Rutland Fair Sideshow

Rutland, Vermont Fair Sideshow, 1941. Photo by Jack Delano for the U.S. Farm Security Administration Collection, Library of Congress

Among the more than 200,000 images of rural life by photographers working for the U.S. government’s Farm Security Administration during the New Deal are hundreds of images of the American sideshow. Taken by Ben Shahn, Jack Delano, and Russell Lee at state and county fairs in Vermont, Ohio, Louisiana and Texas, the photos document the midway shows of the late 1930s and early ’40s and their glorious banners.

Millard and Bulsterbaum banner

Sideshow attraction, county fair in central Ohio, 1938. Photo by Ben Shahn for the U.S. Farm Security Administration, Library of Congress

The two banners seen above–Human Freaks and Personality Fat Girl are the work of the Coney Island studio of Millard & Bulsterbaum. The firm’s name and address — 2894 W 8th Street — can be seen in the lower right corner of the banners. “Just one more bolt of cloth will make it,” says a tailor depicted fitting the glamorous fat girl with a new costume.
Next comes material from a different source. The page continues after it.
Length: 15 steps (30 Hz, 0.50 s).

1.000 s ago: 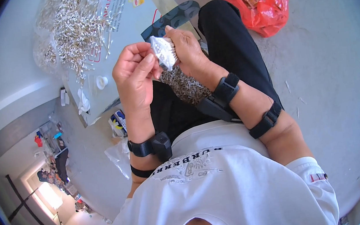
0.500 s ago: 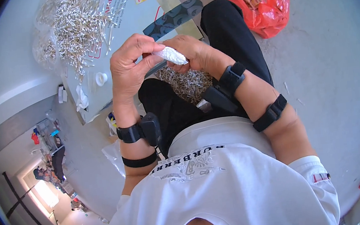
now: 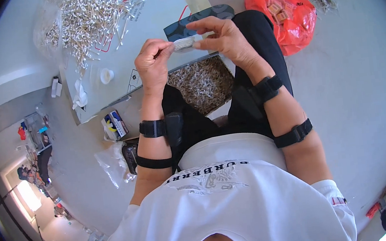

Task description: Packing cotton swabs into plastic bags and organizing them into bundles for final packaging.

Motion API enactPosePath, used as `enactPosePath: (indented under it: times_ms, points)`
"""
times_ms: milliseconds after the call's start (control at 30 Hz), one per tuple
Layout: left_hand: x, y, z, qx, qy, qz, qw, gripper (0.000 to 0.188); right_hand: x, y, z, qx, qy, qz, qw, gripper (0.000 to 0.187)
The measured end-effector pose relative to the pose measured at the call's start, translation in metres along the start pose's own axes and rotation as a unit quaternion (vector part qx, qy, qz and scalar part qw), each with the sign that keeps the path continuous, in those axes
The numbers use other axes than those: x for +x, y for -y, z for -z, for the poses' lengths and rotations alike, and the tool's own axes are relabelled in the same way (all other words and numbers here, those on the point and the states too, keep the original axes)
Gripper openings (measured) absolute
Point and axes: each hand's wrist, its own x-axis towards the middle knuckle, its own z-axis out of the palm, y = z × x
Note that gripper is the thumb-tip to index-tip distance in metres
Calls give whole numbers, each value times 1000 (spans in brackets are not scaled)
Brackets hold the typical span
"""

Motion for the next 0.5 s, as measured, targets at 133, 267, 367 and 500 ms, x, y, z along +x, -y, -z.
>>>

Algernon Millard and John Bulsterbaum, who were in business from 1915 though the Depression, were considered the best in the business.

cat with 6 paws

Rutland, Vermont Fair Sideshow, 1941. Photo by Jack Delano for the U.S. Farm Security Administration, Library of Congress

This banner for a 28-toed cat and a cat with six paws was part of a banner line also featuring sea gull ducks, midget mules, a pop-eyed cow, and a “Charlie Chaplin chicken.”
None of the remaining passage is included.